- [WHAT NEEDS TO BE DONE]
Once every line in the data below has been checked for "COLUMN", give the number of lines that hold it, and only that.

------------------------------

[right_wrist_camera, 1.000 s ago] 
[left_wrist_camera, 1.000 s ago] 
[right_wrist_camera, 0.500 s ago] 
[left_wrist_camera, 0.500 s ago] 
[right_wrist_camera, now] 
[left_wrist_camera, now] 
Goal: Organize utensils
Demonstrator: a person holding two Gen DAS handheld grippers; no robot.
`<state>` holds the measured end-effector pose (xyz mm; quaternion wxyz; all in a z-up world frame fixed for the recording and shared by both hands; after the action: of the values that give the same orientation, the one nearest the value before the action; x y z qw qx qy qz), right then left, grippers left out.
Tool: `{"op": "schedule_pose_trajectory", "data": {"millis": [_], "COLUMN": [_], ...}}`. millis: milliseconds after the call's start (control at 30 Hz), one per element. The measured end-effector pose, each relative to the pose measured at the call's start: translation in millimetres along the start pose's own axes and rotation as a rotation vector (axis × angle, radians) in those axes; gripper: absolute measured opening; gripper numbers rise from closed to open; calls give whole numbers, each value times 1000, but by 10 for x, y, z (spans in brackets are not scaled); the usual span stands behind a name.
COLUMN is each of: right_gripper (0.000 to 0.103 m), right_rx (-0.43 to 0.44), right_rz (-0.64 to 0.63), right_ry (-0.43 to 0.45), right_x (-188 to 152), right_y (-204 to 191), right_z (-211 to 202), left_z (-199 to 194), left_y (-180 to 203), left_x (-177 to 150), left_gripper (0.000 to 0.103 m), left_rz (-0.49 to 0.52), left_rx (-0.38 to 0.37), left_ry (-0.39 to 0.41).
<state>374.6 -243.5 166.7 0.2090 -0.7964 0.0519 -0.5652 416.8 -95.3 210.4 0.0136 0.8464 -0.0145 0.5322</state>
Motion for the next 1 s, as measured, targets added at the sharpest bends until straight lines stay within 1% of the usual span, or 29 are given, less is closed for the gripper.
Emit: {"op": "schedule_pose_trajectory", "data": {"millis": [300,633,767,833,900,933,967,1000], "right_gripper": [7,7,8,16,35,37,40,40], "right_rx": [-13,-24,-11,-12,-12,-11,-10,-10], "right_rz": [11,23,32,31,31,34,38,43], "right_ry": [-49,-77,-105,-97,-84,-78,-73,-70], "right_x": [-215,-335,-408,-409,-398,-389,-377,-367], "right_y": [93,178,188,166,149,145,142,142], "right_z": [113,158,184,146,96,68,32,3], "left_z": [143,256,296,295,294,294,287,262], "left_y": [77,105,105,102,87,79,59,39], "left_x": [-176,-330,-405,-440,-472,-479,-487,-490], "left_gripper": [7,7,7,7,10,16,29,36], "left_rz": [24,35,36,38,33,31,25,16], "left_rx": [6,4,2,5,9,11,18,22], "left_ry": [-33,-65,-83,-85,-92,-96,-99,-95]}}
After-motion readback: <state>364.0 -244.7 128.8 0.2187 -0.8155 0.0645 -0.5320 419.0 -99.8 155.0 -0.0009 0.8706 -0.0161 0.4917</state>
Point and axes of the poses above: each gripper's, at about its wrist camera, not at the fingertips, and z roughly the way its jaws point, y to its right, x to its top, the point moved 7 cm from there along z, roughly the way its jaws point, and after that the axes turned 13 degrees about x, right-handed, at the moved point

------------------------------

- [YOUR RESPONSE]
2